**Exercise directions:** Check the records below line by line for the string "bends". Give the number of lines that contain it and nothing else.

**Excerpted data:**

####

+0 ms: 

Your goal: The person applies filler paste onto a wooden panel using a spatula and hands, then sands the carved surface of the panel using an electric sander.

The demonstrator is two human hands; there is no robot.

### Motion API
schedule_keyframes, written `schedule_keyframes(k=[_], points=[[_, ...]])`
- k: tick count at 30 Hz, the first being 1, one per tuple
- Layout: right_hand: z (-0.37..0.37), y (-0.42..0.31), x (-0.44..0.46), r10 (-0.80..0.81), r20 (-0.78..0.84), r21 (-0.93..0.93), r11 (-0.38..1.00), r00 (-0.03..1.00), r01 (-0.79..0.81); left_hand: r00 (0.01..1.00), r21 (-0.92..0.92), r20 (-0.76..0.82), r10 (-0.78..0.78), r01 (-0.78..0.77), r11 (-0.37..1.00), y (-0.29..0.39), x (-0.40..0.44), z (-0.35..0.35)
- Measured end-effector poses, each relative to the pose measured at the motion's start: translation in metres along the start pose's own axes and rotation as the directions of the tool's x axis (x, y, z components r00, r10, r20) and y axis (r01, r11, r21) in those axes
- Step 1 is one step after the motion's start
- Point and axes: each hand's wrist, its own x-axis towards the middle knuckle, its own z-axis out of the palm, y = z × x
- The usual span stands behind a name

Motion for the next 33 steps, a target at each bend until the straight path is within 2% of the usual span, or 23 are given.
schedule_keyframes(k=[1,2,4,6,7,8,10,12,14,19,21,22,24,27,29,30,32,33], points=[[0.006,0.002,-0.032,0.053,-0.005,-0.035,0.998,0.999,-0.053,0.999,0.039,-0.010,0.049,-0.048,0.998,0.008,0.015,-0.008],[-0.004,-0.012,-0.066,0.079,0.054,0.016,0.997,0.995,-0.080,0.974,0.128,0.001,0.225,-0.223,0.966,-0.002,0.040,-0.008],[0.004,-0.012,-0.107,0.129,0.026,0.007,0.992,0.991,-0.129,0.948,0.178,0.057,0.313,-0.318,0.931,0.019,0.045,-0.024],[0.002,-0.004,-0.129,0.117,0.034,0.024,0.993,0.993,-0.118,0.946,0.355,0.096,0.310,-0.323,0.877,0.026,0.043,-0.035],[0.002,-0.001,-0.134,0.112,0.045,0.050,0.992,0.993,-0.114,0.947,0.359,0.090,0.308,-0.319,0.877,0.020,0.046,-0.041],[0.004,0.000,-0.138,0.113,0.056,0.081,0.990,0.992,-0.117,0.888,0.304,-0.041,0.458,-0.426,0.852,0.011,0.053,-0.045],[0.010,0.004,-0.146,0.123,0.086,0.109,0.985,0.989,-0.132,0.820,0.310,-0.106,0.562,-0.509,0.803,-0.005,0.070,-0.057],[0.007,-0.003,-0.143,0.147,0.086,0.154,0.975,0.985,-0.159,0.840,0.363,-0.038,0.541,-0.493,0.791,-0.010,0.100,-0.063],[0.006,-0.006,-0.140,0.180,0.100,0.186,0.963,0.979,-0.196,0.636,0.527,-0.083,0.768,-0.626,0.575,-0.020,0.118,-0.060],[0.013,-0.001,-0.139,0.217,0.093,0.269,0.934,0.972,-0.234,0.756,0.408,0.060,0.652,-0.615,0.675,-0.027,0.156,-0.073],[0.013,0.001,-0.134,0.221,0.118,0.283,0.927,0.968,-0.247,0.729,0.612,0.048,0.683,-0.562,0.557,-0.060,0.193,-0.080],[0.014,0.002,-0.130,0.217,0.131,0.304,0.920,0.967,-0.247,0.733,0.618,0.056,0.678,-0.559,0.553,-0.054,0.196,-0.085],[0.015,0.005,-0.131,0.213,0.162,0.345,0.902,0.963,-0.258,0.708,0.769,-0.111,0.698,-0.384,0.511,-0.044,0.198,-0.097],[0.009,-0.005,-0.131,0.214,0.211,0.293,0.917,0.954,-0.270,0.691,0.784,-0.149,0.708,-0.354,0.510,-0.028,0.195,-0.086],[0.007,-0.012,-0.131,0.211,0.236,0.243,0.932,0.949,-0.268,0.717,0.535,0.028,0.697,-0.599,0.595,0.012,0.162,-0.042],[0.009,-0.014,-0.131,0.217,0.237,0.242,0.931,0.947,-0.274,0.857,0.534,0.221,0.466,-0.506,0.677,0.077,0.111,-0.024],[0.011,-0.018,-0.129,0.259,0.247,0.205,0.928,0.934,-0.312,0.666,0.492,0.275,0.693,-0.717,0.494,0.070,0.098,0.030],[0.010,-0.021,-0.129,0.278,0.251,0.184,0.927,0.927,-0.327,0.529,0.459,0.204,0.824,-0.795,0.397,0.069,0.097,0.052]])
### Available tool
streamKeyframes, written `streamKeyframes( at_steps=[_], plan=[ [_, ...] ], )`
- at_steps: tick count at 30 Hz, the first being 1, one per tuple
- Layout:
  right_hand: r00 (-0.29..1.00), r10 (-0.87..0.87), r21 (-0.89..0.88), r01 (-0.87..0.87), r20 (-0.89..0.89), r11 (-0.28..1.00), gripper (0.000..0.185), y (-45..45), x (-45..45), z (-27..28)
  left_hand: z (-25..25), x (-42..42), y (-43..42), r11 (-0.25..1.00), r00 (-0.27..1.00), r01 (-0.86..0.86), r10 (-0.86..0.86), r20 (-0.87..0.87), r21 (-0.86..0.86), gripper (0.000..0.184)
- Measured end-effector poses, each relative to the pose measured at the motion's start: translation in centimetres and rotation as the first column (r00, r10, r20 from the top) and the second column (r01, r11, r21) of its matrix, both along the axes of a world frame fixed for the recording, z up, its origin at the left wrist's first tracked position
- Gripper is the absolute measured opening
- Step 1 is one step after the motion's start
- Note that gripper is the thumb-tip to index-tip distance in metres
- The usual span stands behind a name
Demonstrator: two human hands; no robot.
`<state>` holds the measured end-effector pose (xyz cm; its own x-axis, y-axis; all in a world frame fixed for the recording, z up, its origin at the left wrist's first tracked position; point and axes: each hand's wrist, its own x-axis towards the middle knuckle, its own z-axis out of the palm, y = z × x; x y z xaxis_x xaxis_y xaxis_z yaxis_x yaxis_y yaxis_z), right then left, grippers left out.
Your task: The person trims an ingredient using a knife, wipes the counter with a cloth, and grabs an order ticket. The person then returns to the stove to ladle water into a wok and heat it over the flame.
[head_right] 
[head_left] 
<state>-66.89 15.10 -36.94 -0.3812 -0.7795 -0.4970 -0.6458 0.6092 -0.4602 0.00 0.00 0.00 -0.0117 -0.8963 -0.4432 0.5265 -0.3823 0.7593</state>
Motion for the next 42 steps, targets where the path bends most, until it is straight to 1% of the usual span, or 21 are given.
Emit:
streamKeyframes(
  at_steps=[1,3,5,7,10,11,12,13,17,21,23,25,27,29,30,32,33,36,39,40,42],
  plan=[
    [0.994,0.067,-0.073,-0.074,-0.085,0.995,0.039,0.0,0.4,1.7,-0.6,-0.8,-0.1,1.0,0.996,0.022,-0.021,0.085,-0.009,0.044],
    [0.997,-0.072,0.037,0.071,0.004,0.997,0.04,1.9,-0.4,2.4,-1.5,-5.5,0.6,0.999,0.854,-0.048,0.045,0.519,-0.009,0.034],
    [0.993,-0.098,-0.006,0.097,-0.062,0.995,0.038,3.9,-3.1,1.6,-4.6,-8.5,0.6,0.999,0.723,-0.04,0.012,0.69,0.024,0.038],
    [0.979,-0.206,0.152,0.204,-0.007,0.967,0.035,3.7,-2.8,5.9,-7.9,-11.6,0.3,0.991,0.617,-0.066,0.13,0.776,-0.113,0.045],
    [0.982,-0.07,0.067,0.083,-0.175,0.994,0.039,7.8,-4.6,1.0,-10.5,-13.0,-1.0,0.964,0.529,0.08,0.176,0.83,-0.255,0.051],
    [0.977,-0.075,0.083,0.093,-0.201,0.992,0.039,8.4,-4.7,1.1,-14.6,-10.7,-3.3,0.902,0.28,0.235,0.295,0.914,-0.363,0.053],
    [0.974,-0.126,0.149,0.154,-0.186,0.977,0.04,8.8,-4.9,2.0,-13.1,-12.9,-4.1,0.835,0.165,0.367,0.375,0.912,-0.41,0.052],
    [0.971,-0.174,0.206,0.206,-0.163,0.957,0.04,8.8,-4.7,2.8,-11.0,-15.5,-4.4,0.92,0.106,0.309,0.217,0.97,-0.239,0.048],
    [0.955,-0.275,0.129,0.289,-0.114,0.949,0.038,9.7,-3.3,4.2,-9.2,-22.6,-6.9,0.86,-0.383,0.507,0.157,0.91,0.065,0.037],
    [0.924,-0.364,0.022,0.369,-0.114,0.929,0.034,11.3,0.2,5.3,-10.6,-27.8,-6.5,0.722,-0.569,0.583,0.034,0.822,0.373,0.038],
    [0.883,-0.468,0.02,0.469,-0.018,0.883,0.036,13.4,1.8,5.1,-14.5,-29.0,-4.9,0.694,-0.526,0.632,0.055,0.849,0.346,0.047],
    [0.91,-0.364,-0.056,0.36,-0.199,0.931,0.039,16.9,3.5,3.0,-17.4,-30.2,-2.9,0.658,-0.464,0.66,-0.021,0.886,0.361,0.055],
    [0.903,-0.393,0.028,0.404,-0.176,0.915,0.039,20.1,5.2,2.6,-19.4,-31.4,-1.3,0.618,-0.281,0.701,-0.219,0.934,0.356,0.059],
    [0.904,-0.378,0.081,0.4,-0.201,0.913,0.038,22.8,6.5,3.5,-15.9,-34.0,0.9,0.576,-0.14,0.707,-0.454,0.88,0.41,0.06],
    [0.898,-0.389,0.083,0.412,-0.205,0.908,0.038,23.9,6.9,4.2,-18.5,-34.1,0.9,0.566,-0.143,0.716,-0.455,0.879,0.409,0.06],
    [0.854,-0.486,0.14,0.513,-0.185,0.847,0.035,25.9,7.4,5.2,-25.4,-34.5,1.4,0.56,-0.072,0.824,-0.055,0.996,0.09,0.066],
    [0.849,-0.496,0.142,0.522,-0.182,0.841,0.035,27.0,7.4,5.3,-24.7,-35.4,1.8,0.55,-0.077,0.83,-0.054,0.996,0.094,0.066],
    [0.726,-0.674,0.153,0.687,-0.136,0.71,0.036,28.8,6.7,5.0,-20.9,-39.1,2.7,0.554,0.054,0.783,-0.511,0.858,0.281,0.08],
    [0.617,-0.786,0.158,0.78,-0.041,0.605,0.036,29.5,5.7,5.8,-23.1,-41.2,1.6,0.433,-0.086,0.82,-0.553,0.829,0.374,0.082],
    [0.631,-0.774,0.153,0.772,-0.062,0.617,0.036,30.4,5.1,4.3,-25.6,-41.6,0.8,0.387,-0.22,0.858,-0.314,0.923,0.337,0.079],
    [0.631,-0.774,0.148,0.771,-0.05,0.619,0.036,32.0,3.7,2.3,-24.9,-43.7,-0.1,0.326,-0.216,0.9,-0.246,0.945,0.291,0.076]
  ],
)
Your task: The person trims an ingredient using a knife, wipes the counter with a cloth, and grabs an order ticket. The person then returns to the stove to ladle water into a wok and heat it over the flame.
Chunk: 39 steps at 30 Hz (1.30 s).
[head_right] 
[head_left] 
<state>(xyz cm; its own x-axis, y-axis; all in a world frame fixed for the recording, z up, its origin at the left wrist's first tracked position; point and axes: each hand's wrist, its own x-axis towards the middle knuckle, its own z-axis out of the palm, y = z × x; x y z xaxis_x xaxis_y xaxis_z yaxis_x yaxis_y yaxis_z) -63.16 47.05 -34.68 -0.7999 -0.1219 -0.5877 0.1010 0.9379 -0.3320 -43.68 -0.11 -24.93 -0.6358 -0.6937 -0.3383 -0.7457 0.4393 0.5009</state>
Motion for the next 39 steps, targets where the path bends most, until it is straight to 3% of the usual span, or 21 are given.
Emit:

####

**Final answer:** 2